My history with the motors are I had an 1987 yamaha 90 rebuilt and upgrades done by hydrotec and is still in service now n hits limiter


----------



## Vertigo (Jun 3, 2012)

I've bought a few of these motors. Depending on year and condition and willingness of the seller, prices range from about $2000 to $4000 for running motors. If I found one in pristine condition with NO corrosion or rust, a complete undamaged skeg, good compression, clean lower unit oil, good paint and decals, complete and unaltered, I'd pay up to $4000 if a good prop comes with.
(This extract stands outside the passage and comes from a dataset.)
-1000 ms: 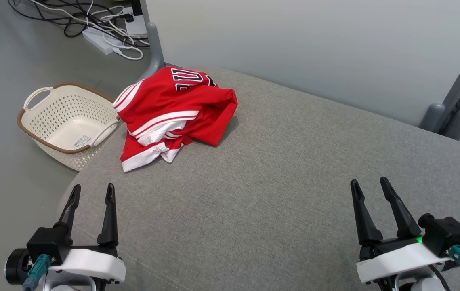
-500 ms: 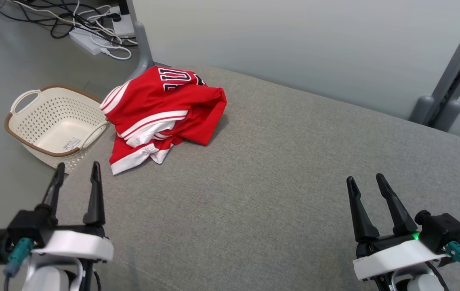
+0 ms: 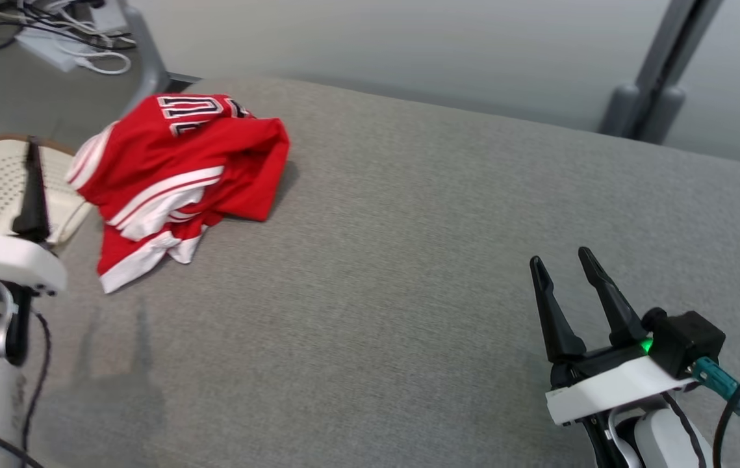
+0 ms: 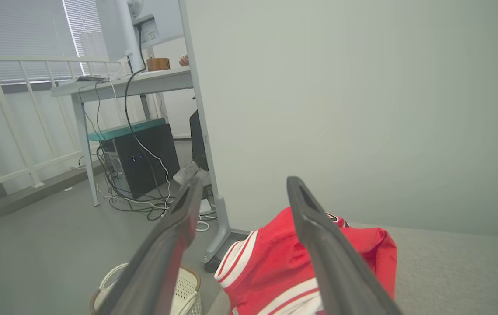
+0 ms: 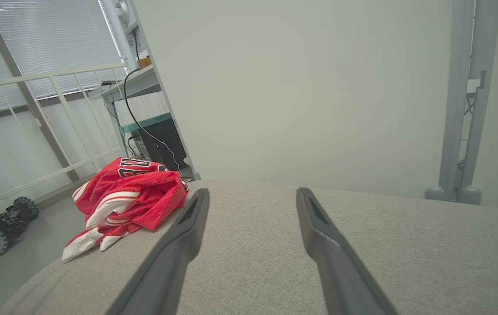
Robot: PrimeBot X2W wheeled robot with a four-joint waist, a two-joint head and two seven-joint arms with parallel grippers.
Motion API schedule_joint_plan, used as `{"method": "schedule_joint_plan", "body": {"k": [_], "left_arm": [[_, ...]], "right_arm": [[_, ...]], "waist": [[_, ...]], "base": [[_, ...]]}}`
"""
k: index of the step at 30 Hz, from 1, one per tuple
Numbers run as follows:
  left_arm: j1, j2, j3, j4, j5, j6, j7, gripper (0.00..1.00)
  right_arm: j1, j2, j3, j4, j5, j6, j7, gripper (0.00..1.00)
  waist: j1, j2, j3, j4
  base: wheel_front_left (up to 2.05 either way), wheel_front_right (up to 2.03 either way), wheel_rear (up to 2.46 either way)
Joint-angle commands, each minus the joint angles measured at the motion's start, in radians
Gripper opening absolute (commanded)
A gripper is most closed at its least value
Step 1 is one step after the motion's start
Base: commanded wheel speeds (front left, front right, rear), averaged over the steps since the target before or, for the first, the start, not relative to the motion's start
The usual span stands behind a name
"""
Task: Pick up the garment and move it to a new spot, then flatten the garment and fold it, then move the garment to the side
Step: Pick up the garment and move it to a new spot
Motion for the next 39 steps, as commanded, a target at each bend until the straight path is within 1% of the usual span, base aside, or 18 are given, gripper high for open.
{"method": "schedule_joint_plan", "body": {"k": [1,5,8,11,14,16,18,24,27,29,34,35,36,37,38,39], "left_arm": [[-0.04,0.023,-0.004,0.054,-0.028,-0.004,0.016,1.0],[-0.153,0.094,-0.049,0.193,-0.13,-0.004,0.084,1.0],[-0.214,0.151,-0.084,0.269,-0.238,-0.004,0.156,1.0],[-0.261,0.2,-0.12,0.322,-0.334,-0.004,0.237,1.0],[-0.298,0.247,-0.164,0.359,-0.415,-0.004,0.34,1.0],[-0.315,0.272,-0.187,0.377,-0.464,-0.004,0.404,1.0],[-0.334,0.304,-0.215,0.393,-0.487,-0.004,0.445,1.0],[-0.372,0.358,-0.248,0.453,-0.575,-0.005,0.512,1.0],[-0.366,0.367,-0.263,0.488,-0.618,-0.005,0.563,1.0],[-0.349,0.387,-0.282,0.513,-0.627,-0.004,0.596,1.0],[-0.323,0.396,-0.313,0.535,-0.676,-0.004,0.667,1.0],[-0.317,0.397,-0.32,0.534,-0.685,-0.004,0.677,0.98],[-0.314,0.4,-0.327,0.531,-0.693,-0.004,0.681,0.78],[-0.314,0.408,-0.331,0.528,-0.698,-0.004,0.673,0.52],[-0.313,0.411,-0.337,0.526,-0.702,-0.004,0.665,0.36],[-0.312,0.411,-0.344,0.526,-0.707,-0.004,0.66,0.04]], "right_arm": [[-0.019,-0.01,0.004,-0.002,-0.006,0.002,-0.005,1.0],[-0.045,-0.009,0.016,0.0,-0.011,0.002,-0.005,1.0],[-0.06,-0.009,0.026,-0.006,-0.016,0.002,-0.005,1.0],[-0.076,-0.009,0.033,-0.012,-0.022,0.002,-0.005,1.0],[-0.09,-0.009,0.041,-0.016,-0.025,0.002,-0.005,1.0],[-0.098,-0.009,0.046,-0.02,-0.027,0.002,-0.005,1.0],[-0.108,-0.009,0.047,-0.027,-0.026,0.002,-0.005,1.0],[-0.128,-0.009,0.056,-0.041,-0.02,0.002,-0.005,1.0],[-0.133,-0.009,0.071,-0.044,-0.013,0.002,-0.005,1.0],[-0.138,-0.009,0.072,-0.049,-0.011,0.002,-0.005,1.0],[-0.134,-0.009,0.061,-0.059,-0.016,0.002,-0.005,1.0],[-0.133,-0.009,0.059,-0.06,-0.016,0.002,-0.005,1.0],[-0.132,-0.009,0.056,-0.062,-0.016,0.002,-0.005,1.0],[-0.132,-0.009,0.055,-0.062,-0.017,0.002,-0.005,1.0],[-0.131,-0.008,0.054,-0.062,-0.017,0.002,-0.005,1.0],[-0.132,-0.009,0.054,-0.062,-0.018,0.002,-0.005,1.0]], "waist": [[0.0,0.0,0.046,-0.058],[0.0,0.0,0.087,-0.124],[0.0,0.0,0.116,-0.169],[0.0,0.0,0.143,-0.208],[0.0,0.0,0.166,-0.239],[0.0,0.0,0.179,-0.258],[0.0,0.0,0.194,-0.276],[0.0,0.0,0.233,-0.323],[0.0,0.0,0.246,-0.349],[0.0,0.0,0.253,-0.363],[0.0,0.0,0.264,-0.381],[0.0,0.0,0.265,-0.382],[0.0,0.0,0.267,-0.382],[0.0,0.0,0.268,-0.382],[0.0,0.0,0.269,-0.381],[0.0,0.0,0.27,-0.38]], "base": [[0.0,0.0,0.0],[0.0,0.0,0.0],[0.0,0.0,0.0],[0.0,0.0,0.0],[0.0,0.0,0.0],[0.0,0.0,0.0],[0.0,0.0,0.0],[0.0,0.0,0.0],[0.0,0.0,0.0],[0.0,0.0,0.0],[0.0,0.0,0.0],[0.0,0.0,0.0],[0.0,0.0,0.0],[0.0,0.0,0.0],[0.0,0.0,0.0],[0.0,0.0,0.0]]}}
If it's a remote control motor, make sure all wiring and controls are included.


----------



## Guest (Jul 23, 2018)

There was a 99-00 on CL Tampa a few weeks back that I almost jumped on for $1k! No spark but motor was pristine! If I would have had time I would have bought it provided the Comp and gearcase checked out!


----------



## jhreels (Apr 20, 2017)

Thanks guys, Im looking at buying it for 1k. Theres little to no corrosion and it turns freely. I think Im gunna go for it.


----------